Monday, September 20, 2010
XBLIG Review - Vexis
It's been at least a couple months since I've reviewed something that doesn't require a large amount of manual dexterity. It's true, I do like a lot of my games to have that quarter-stealing hitbox-avoiding arcade feel, but I also enjoy the softer and more intellectual side of gaming. The type of game to require more brain activity than reflexes and button mashing. This one from Buckshot Games, Vexis, required so much of that squishy stuff inside my head that I ended up staring at the last puzzle for at least an hour without doing much of anything. And it was totally worth it.

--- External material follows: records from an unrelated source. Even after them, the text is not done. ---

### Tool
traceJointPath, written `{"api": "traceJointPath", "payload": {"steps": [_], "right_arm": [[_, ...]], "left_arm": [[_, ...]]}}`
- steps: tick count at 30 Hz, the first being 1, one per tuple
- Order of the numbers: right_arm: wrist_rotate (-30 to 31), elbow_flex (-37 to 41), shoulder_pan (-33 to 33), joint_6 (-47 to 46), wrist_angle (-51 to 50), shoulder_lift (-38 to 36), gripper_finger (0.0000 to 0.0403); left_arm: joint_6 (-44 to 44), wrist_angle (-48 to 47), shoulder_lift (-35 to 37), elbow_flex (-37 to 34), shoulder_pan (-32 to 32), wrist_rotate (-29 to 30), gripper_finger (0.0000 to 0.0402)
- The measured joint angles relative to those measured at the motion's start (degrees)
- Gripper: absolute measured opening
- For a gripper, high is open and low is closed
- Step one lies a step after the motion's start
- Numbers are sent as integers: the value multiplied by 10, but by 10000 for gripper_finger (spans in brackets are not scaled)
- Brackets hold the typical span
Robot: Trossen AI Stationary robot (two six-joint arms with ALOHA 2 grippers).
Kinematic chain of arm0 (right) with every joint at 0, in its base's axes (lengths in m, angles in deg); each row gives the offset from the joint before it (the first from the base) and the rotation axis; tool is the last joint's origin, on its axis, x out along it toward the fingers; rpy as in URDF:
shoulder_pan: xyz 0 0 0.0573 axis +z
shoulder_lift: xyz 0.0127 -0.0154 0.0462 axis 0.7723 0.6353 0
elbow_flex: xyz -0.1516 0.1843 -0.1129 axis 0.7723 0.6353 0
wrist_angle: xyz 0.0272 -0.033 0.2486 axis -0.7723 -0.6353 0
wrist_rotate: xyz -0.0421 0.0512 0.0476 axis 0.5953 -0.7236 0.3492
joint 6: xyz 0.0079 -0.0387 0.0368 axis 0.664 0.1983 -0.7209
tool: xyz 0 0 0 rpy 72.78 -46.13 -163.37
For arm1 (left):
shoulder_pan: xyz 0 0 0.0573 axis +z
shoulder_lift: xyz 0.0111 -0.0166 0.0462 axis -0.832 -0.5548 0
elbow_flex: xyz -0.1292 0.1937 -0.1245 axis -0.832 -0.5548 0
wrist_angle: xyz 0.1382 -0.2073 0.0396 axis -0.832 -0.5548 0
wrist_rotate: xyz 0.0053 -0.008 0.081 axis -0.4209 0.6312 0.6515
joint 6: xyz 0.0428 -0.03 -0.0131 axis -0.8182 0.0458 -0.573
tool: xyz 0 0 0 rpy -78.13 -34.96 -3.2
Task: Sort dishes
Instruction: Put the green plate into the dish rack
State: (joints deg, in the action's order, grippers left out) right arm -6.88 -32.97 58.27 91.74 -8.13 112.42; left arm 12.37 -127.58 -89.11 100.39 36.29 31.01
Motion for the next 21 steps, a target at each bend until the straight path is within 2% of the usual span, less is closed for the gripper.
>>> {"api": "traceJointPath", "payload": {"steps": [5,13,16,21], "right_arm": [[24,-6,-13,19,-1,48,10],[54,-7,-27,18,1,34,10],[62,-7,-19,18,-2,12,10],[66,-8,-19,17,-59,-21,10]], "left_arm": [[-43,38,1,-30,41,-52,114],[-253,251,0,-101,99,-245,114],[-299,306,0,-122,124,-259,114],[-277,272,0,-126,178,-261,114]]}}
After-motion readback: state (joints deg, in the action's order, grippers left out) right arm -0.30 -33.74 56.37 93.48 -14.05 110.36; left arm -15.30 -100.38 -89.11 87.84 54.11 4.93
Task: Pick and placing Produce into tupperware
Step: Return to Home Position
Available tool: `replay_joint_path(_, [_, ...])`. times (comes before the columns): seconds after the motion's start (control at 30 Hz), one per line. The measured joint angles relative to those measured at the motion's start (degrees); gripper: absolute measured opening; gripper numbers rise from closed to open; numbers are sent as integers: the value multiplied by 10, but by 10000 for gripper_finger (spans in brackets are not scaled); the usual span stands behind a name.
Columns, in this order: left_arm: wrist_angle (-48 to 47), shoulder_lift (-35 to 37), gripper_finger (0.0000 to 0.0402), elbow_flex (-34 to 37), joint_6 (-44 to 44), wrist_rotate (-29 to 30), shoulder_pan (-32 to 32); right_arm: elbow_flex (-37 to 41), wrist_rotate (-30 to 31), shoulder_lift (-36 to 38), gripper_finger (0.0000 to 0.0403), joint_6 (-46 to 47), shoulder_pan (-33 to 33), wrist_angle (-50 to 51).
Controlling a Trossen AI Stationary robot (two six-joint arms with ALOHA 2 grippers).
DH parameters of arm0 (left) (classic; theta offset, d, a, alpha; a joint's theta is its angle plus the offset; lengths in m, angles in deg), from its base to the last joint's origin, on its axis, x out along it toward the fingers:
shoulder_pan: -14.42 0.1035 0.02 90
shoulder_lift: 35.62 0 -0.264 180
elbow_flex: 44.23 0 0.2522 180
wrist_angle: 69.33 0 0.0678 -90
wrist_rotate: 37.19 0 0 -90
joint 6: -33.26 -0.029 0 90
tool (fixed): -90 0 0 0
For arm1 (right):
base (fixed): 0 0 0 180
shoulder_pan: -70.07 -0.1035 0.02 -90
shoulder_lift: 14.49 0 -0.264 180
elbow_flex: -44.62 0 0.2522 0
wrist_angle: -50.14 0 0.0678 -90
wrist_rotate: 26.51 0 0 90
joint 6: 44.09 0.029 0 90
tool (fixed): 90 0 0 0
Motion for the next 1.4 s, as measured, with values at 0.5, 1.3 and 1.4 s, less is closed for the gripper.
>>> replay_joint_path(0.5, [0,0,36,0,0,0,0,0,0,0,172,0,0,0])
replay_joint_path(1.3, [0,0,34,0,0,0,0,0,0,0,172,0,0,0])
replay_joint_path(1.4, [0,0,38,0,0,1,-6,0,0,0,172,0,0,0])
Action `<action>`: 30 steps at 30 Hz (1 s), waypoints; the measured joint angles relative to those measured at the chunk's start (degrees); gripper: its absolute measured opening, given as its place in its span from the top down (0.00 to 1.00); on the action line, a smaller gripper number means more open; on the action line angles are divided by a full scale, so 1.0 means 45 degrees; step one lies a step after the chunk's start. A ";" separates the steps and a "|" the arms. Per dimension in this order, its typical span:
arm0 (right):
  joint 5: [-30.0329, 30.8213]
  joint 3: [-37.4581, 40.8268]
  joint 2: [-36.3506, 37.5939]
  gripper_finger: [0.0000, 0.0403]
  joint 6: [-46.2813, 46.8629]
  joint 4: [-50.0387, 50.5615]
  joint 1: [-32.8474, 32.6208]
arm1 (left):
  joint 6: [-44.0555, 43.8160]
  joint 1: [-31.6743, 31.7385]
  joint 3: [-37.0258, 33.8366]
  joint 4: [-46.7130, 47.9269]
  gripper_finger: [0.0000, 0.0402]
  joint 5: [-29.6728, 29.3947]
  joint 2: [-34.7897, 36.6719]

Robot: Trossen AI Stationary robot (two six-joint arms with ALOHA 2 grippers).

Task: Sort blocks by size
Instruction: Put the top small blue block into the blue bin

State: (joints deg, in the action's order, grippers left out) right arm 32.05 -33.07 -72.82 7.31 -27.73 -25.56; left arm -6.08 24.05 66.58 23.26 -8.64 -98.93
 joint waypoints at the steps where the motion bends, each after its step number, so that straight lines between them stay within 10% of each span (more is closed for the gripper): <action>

Vexis is a rotating screen puzzle game, much like XBLIG Rotor'scope or XBLA Lazy Raiders, where the objective is to get a white block to a stationary black goal. To do this, you'll be moving the screen around 90 degrees at a time and letting gravity move the block for you. Incredibly simple idea that requires all of two buttons (rotate left and rotate right), so the rest of the game revolves around the level design and your rusty hat-rack of a brain.
When I booted the game up, I half expected the opening music from Nintendo's original NES sports classics like Baseball and Tennis. The game looks like it was made in 1985, but in a sort of classy way like Clu Clu Land rather than like, say, the E.T. Atari game. Whether it was to appeal to a retro-loving crowd or for ease of design, I'll may never know, but it does two things. One, the simplicity makes it incredibly easy to know where blocks will go once you rotate the screen and, two, it doesn't distract. Two very important features when your mind and the puzzle at hand are the only things that matter. The single song featured in the game is kind of catchy at first and forgettable later on when your eyes are melting from looking at the same puzzle extended periods of time. All in all, the presentation is simple, effective, and professional. I approved.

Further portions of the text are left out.